### YOUR INSTRUCTIONS:
Please write out exactly the lines of the data below from the line holding "Box the blue" through the line holding "Box the black metal", and leave out the rest.

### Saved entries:
══════════

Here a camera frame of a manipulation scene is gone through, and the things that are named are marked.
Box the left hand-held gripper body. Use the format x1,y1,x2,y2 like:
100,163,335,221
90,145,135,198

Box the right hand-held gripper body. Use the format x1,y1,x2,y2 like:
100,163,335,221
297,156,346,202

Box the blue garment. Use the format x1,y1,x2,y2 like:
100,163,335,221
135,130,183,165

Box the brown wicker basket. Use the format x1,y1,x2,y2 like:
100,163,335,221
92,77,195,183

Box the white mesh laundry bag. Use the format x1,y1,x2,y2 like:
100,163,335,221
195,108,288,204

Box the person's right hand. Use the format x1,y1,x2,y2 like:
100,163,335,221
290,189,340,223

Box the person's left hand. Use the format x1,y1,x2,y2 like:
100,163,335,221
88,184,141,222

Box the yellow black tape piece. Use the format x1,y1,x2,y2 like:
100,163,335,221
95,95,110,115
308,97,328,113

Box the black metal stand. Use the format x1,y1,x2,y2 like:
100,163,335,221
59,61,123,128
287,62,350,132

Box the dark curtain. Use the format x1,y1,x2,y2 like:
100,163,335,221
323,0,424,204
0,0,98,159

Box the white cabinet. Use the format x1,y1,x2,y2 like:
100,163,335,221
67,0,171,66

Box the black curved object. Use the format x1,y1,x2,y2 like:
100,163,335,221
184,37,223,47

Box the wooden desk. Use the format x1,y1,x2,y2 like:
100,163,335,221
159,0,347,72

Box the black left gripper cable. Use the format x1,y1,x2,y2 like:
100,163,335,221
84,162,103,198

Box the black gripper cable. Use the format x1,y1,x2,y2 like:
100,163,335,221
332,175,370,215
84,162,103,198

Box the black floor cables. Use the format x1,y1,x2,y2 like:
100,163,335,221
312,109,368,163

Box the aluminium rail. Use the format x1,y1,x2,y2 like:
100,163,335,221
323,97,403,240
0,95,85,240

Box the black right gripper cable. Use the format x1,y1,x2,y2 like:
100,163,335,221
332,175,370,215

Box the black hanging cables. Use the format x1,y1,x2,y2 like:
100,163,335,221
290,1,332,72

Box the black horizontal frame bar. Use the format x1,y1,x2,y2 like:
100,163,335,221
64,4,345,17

══════════

### OUTPUT BELOW:
Box the blue garment. Use the format x1,y1,x2,y2 like:
100,163,335,221
135,130,183,165

Box the brown wicker basket. Use the format x1,y1,x2,y2 like:
100,163,335,221
92,77,195,183

Box the white mesh laundry bag. Use the format x1,y1,x2,y2 like:
100,163,335,221
195,108,288,204

Box the person's right hand. Use the format x1,y1,x2,y2 like:
100,163,335,221
290,189,340,223

Box the person's left hand. Use the format x1,y1,x2,y2 like:
100,163,335,221
88,184,141,222

Box the yellow black tape piece. Use the format x1,y1,x2,y2 like:
100,163,335,221
95,95,110,115
308,97,328,113

Box the black metal stand. Use the format x1,y1,x2,y2 like:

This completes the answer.